◆ Prompt ◆
The answer must be an exact copy of the records, with no pictures in it.

Stored items from a collection:
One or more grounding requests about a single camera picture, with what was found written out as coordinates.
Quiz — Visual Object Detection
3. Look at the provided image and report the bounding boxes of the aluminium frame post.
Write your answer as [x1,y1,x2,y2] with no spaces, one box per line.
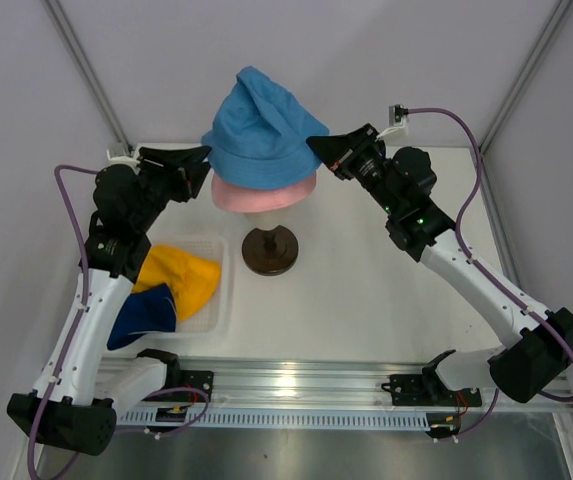
[479,0,573,155]
[41,0,133,152]

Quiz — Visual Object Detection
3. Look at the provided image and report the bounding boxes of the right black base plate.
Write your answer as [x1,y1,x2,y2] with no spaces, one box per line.
[380,374,482,407]

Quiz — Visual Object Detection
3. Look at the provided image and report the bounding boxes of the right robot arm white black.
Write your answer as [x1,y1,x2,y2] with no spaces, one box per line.
[306,124,573,404]

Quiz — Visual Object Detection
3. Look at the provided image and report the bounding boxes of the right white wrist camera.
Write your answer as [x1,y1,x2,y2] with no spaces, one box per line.
[377,104,409,144]

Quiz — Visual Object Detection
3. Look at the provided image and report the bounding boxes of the right side aluminium rail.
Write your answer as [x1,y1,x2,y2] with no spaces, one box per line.
[472,151,524,293]

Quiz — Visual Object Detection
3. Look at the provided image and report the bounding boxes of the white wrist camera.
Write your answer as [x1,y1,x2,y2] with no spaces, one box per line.
[106,143,137,168]
[377,104,409,144]

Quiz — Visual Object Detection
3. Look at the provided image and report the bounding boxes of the left aluminium frame post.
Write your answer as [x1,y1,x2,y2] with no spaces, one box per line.
[41,0,133,152]

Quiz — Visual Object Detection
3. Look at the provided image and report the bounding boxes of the brown round wooden stand base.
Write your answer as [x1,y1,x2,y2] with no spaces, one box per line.
[242,226,299,276]

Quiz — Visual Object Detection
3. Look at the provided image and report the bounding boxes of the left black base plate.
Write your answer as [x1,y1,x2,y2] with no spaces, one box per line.
[164,370,214,403]

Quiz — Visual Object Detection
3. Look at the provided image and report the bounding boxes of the aluminium rail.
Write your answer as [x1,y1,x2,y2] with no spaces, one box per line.
[472,151,524,293]
[93,357,573,414]

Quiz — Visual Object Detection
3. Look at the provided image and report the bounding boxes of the right aluminium frame post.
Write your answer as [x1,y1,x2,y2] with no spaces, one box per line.
[479,0,573,155]

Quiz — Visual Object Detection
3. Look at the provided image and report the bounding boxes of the clear plastic bin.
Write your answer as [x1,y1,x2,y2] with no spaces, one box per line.
[148,235,232,340]

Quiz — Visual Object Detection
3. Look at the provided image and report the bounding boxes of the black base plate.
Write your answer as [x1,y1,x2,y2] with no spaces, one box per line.
[380,374,482,407]
[164,370,214,403]

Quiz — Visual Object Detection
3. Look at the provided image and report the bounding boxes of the light blue bucket hat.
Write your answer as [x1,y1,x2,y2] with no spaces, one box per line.
[201,66,329,190]

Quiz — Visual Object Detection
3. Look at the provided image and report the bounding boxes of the aluminium front rail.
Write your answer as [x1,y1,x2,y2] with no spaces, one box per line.
[93,357,573,414]

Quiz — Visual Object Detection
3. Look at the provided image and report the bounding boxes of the yellow hat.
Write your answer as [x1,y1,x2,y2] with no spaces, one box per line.
[132,245,222,322]

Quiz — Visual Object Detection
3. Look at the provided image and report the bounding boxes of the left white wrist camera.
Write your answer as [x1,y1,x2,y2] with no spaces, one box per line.
[106,143,137,168]

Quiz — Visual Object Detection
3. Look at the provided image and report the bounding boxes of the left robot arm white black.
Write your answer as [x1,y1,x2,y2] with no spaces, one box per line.
[7,146,210,456]

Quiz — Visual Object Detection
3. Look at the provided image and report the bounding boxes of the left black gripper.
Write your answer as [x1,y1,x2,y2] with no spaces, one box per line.
[131,146,213,232]

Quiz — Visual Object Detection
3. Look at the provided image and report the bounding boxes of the pink bucket hat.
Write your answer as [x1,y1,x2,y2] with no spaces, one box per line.
[211,173,317,214]

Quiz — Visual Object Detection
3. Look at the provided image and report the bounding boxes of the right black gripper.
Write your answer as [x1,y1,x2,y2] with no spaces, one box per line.
[306,124,401,217]

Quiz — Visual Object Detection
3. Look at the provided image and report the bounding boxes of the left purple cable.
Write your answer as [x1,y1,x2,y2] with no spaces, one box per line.
[25,163,105,480]

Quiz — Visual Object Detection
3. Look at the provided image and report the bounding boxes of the dark blue hat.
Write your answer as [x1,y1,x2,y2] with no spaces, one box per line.
[107,284,176,351]

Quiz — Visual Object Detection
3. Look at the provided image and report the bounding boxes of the white slotted cable duct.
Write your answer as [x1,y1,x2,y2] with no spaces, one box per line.
[118,407,430,432]

◆ Expected output ◆
One or more grounding requests about a single camera picture, with what was found written out as coordinates.
Quiz — Visual Object Detection
3. Look at the provided image and report the bounding boxes of the aluminium frame post.
Write your answer as [x1,y1,x2,y2] with no spaces, one box per line.
[479,0,573,155]
[41,0,133,152]

Quiz — Visual Object Detection
3. Look at the provided image and report the bounding boxes of the right black base plate.
Write your answer as [x1,y1,x2,y2] with no spaces, one box per line.
[380,374,482,407]

Quiz — Visual Object Detection
3. Look at the provided image and report the bounding boxes of the right robot arm white black.
Write your answer as [x1,y1,x2,y2] with no spaces, one box per line.
[306,124,573,404]

Quiz — Visual Object Detection
3. Look at the provided image and report the bounding boxes of the right white wrist camera.
Write your answer as [x1,y1,x2,y2] with no spaces, one box per line.
[377,104,409,144]

Quiz — Visual Object Detection
3. Look at the provided image and report the bounding boxes of the right side aluminium rail.
Write your answer as [x1,y1,x2,y2] with no spaces, one box per line.
[472,151,524,293]

Quiz — Visual Object Detection
3. Look at the provided image and report the bounding boxes of the white wrist camera.
Write your answer as [x1,y1,x2,y2] with no spaces, one box per line.
[106,143,137,168]
[377,104,409,144]

Quiz — Visual Object Detection
3. Look at the provided image and report the bounding boxes of the left aluminium frame post.
Write your answer as [x1,y1,x2,y2] with no spaces, one box per line.
[41,0,133,152]

Quiz — Visual Object Detection
3. Look at the provided image and report the bounding boxes of the brown round wooden stand base.
Write your answer as [x1,y1,x2,y2] with no spaces, one box per line.
[242,226,299,276]

Quiz — Visual Object Detection
3. Look at the provided image and report the bounding boxes of the left black base plate.
Write your answer as [x1,y1,x2,y2] with no spaces, one box per line.
[164,370,214,403]

Quiz — Visual Object Detection
3. Look at the provided image and report the bounding boxes of the aluminium rail.
Write your answer as [x1,y1,x2,y2] with no spaces, one box per line.
[472,151,524,293]
[93,357,573,414]

Quiz — Visual Object Detection
3. Look at the provided image and report the bounding boxes of the right aluminium frame post.
Write your answer as [x1,y1,x2,y2] with no spaces, one box per line.
[479,0,573,155]

Quiz — Visual Object Detection
3. Look at the provided image and report the bounding boxes of the clear plastic bin.
Write your answer as [x1,y1,x2,y2] with no spaces, one box per line.
[148,235,232,340]

Quiz — Visual Object Detection
3. Look at the provided image and report the bounding boxes of the black base plate.
Write your answer as [x1,y1,x2,y2] with no spaces, one box per line.
[380,374,482,407]
[164,370,214,403]

Quiz — Visual Object Detection
3. Look at the provided image and report the bounding boxes of the light blue bucket hat.
Write your answer as [x1,y1,x2,y2] with no spaces, one box per line.
[201,66,329,190]

Quiz — Visual Object Detection
3. Look at the provided image and report the bounding boxes of the aluminium front rail.
Write your answer as [x1,y1,x2,y2] with no spaces, one box per line.
[93,357,573,414]

Quiz — Visual Object Detection
3. Look at the provided image and report the bounding boxes of the yellow hat.
Write your answer as [x1,y1,x2,y2] with no spaces, one box per line.
[132,245,222,322]

Quiz — Visual Object Detection
3. Look at the provided image and report the bounding boxes of the left white wrist camera.
Write your answer as [x1,y1,x2,y2] with no spaces, one box per line.
[106,143,137,168]

Quiz — Visual Object Detection
3. Look at the provided image and report the bounding boxes of the left robot arm white black.
Write your answer as [x1,y1,x2,y2] with no spaces, one box per line.
[7,146,210,456]

Quiz — Visual Object Detection
3. Look at the provided image and report the bounding boxes of the left black gripper.
Write your answer as [x1,y1,x2,y2] with no spaces, one box per line.
[131,146,213,232]

Quiz — Visual Object Detection
3. Look at the provided image and report the bounding boxes of the pink bucket hat.
Write your answer as [x1,y1,x2,y2] with no spaces, one box per line.
[211,173,317,214]

Quiz — Visual Object Detection
3. Look at the provided image and report the bounding boxes of the right black gripper.
Write your answer as [x1,y1,x2,y2] with no spaces, one box per line.
[306,124,401,217]

Quiz — Visual Object Detection
3. Look at the provided image and report the bounding boxes of the left purple cable.
Write your answer as [x1,y1,x2,y2] with no spaces, one box per line.
[25,163,105,480]

Quiz — Visual Object Detection
3. Look at the provided image and report the bounding boxes of the dark blue hat.
Write your answer as [x1,y1,x2,y2] with no spaces, one box per line.
[107,284,176,351]

Quiz — Visual Object Detection
3. Look at the provided image and report the bounding boxes of the white slotted cable duct.
Write your answer as [x1,y1,x2,y2] with no spaces, one box per line.
[118,407,430,432]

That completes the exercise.